The issue with PCIe lanes and trying to give good recommendations here is a bit complicated I think. There's many many variables at play that often get boiled down to just "x4 lanes". The vast majority of modern GPUs will negotiate and operate at pretty high speed(even x16 5.0 now) regardless of other factors, but that isn't the end of the story. CPUs have a limited number of PCIe lanes, motherboards can have chipset PCIe lanes that add on to the CPU count but are not quite the same, motherboards and backplanes can have PLX Chips that effectively switch PCIe communications to add even more lanes, but again this may not behave quite how you would expect. There are other devices that contend for lanes as well, including NVMe storage, Thunderbolt connections, etc. We even see lane bifurcation and duplication through cheaper PLX style chips leading to weird cases of more than 1 device per lane. All of these things complicate what we mean vs what we say when we try to discuss the hardware. For this I will try to be as explicit as possible and clear some of that up.
Hashcat's usage of PCIe lanes is mostly relatively small, fast, low latency data loading and device status queries through the runtime with the occasional device data returns such as cracked hashes. The things that can slow us down related specifically to the PCIe bus are latency increases or limitations in bandwidth/transaction rate. These issues can happen for a number of reasons such as increased error rates and TX/RX resends due to interference or poor signal quality(This happens mostly with bad risers), delays from switching due to weak/poor PLX style chips, contention with other devices, etc. It is always best to have you GPU attached to a high quality physical connection(no risers) backed by a high speed link to the CPU(no low end PLX chips). Once you have achieved those things, you almost never need to worry about the speed because most motherboards won't let you plug in more GPUs than your CPU can handle as it is. And if they do, it's highly likely that you are achieving at least x4 3.0 or better. It's usually when people start to put GPUs on risers and add more cards than would normally physically fit that they find out that only certain slots will run at the same time or that with so many cards their lane count is cut down to x1 per card. At the point where you are running into the issue of PCIe bandwidth, you've already likely done a bunch of other stuff that could contribute to degraded performance/stability so I'm not sure I would focus on it anyway.

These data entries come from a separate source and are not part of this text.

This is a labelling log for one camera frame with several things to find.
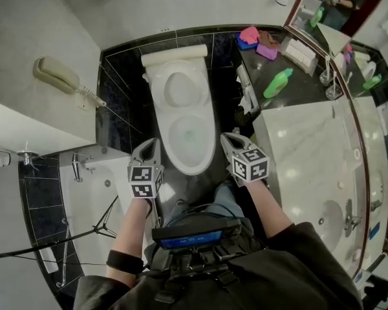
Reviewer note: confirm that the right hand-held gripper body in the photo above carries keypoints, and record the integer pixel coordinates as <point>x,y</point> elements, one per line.
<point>250,166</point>

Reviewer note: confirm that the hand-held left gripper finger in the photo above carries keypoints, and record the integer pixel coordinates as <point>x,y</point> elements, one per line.
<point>136,155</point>
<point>159,155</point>

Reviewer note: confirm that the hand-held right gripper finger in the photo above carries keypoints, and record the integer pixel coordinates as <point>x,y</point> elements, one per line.
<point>229,148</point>
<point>247,144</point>

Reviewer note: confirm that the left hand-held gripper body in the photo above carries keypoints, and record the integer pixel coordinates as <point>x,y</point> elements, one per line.
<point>145,179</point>

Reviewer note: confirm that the green cleaner bottle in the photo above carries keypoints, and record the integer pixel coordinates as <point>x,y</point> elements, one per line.
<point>275,86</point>

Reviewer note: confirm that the person's left forearm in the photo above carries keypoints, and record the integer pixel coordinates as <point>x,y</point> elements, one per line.
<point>129,231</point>

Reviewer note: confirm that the person's right forearm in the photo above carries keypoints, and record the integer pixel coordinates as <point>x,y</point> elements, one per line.
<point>268,212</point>

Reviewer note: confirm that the small grey box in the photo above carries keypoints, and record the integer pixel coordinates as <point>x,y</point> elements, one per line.
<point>236,131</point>

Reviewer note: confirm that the black ribbed basket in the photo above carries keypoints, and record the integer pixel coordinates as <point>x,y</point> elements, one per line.
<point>242,116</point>

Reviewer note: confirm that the person's blue jeans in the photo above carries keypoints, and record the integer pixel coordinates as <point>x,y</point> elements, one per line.
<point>224,199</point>

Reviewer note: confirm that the person's dark shoe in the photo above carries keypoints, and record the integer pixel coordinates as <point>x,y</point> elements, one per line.
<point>181,202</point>

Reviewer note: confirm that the white bathtub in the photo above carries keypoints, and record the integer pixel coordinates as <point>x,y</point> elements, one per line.
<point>90,199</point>

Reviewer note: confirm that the chrome bathtub faucet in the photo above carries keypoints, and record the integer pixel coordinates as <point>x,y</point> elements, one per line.
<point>76,166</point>

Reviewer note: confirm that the black tripod light stand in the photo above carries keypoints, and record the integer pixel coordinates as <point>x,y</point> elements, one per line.
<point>98,228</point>

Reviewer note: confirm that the black chest-mounted device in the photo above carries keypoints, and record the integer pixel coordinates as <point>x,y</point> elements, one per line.
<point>194,234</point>

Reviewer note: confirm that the white washbasin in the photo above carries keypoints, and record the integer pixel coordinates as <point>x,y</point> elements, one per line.
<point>329,224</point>

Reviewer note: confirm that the blue cloth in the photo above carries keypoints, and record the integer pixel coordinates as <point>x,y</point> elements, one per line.
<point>244,45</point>

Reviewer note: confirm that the clear glass tumbler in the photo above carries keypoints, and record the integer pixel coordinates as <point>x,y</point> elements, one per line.
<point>326,77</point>
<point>333,92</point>

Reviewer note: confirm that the clear acrylic tray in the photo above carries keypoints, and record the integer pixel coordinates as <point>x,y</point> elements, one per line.
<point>299,55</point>

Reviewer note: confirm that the group of white amenity boxes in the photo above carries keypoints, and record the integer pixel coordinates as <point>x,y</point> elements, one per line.
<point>299,53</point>

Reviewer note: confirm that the chrome grab bar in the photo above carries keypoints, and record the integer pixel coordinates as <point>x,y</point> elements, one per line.
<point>64,250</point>

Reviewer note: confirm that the white wrapped toothbrush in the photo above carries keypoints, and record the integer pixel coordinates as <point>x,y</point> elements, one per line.
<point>327,65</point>
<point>334,81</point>

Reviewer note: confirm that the chrome shower valve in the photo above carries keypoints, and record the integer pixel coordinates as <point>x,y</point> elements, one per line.
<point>26,155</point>

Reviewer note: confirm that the pink cloth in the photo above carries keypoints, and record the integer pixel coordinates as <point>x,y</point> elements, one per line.
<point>249,34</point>

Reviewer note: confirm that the wood-framed mirror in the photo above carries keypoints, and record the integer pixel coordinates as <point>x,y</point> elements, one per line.
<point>359,124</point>

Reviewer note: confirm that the person's black top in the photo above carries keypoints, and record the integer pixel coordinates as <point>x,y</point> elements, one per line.
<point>262,279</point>

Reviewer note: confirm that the chrome basin faucet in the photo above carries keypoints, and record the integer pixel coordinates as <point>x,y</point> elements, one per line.
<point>351,220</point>

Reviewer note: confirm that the beige wall telephone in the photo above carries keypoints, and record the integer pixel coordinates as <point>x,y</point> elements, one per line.
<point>56,74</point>

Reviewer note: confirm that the white wall socket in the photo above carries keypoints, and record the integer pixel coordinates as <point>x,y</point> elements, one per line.
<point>165,29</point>

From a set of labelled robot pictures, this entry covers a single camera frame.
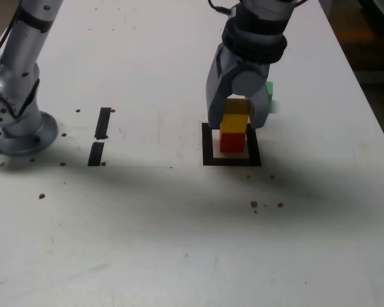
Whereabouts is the black tape strip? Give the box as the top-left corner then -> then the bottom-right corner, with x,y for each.
87,107 -> 112,167

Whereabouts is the green cube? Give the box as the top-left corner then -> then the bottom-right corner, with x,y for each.
264,81 -> 275,104

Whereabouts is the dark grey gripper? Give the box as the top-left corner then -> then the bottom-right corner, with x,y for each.
205,43 -> 271,129

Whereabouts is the red cube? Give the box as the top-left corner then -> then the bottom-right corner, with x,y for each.
220,131 -> 246,154

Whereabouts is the black tape square outline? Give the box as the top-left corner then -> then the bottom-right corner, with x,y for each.
201,122 -> 262,167

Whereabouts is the yellow cube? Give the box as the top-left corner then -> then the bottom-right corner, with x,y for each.
220,98 -> 250,134

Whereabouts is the brown cardboard box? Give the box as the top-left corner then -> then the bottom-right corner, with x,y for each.
326,0 -> 384,70

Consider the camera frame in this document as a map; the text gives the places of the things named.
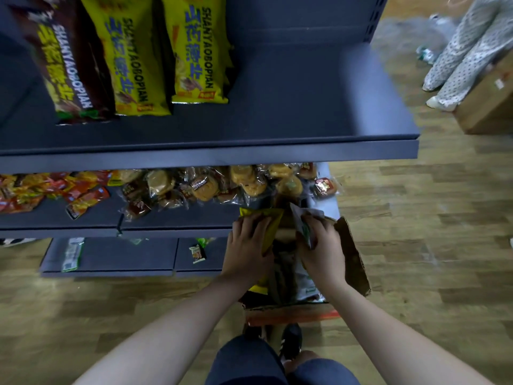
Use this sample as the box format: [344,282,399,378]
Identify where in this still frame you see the clear plastic water bottle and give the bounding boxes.
[416,45,438,65]

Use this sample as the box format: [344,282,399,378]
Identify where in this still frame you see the person's left hand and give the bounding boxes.
[221,212,275,289]

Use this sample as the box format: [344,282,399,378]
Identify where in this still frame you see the pile of red orange packets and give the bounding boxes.
[0,171,113,220]

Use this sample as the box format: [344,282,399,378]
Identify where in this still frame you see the pile of wrapped buns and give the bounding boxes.
[108,163,320,221]

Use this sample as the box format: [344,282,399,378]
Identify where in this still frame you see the white snack packet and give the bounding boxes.
[289,203,325,250]

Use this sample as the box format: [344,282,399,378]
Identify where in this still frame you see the brown cardboard box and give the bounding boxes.
[238,208,372,327]

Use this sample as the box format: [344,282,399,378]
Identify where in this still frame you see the dark blue shorts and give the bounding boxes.
[204,335,361,385]

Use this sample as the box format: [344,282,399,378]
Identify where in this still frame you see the pile of white snacks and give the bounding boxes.
[294,268,321,303]

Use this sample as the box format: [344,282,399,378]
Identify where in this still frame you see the sealed brown shipping carton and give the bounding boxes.
[453,50,513,136]

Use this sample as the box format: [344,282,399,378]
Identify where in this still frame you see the brown snack packet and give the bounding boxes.
[10,0,117,126]

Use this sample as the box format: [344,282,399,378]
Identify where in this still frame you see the person's right shoe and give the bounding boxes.
[279,324,304,361]

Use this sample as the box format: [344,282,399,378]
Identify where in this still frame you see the red label pastry packet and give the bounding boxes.
[312,176,339,199]

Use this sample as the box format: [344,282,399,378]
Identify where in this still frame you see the person's left forearm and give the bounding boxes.
[74,274,249,385]

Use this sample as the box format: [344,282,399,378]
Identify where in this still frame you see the dark blue metal shelf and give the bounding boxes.
[0,0,421,277]

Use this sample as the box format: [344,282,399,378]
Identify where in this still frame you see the person's right leg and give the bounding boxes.
[282,350,320,375]

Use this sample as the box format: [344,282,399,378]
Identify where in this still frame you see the person's right forearm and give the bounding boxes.
[324,284,494,385]

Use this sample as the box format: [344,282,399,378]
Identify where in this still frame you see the person's right hand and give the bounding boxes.
[296,214,346,295]

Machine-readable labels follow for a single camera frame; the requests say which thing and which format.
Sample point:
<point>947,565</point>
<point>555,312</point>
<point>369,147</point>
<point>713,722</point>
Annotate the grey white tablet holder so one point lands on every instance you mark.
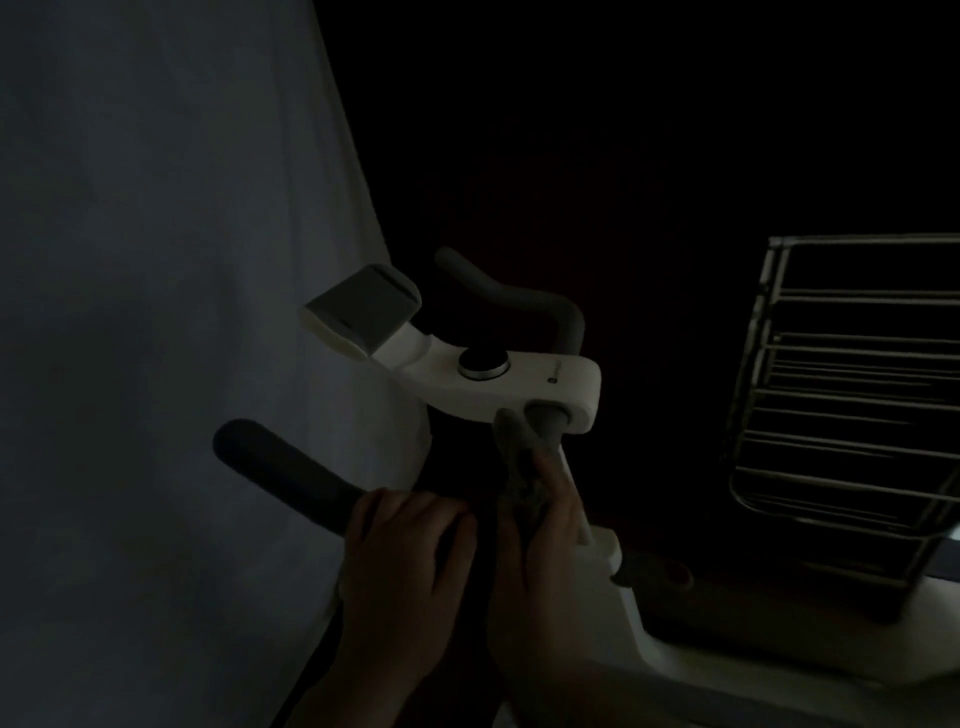
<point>364,307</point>

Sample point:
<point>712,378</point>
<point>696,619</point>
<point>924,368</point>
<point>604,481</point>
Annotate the person's right hand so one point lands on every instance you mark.
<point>540,570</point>

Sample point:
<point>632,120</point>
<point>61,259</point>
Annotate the metal drying rack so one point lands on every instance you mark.
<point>855,405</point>

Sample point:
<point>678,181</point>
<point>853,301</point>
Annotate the person's left hand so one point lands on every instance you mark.
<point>397,585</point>

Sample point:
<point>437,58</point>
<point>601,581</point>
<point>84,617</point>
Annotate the white exercise bike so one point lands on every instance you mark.
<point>525,382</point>

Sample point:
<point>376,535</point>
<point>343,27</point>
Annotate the white hanging sheet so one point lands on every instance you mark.
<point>150,300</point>

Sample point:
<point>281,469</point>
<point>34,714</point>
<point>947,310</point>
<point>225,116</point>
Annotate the grey cleaning cloth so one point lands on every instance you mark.
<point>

To summarize, I wouldn't worry about PCIe lanes until you've covered all the other stuff because by the time you do cover all the other stuff, the PCIe lanes will almost surely not be a problem. Modern GPUs will run fast enough in an "approved" configuration for it to never be an issue. It's only when you start getting creative and trying to slot extra cards in where they may not have normally fit that it starts to become a problem worth considering.
Also, to touch on another subject that gets brought up a lot about GPUs and their operation in hashcat, the GPUs are treated as separate devices and do not cooperate directly with each other. Each card is initialized and run by the host individually. Technologies like NVLink/SLI/CrossFire/etc. are not currently in use and not likely to be added due to limited benefit and significant complexity for the workload. As long as your host system(CPU, RAM, etc.) can comfortably run more GPUs, you can continue to add them without worry, including some mixing of different cards, though using all of the same card is generally suggested and will simplify a number of things should you have issues.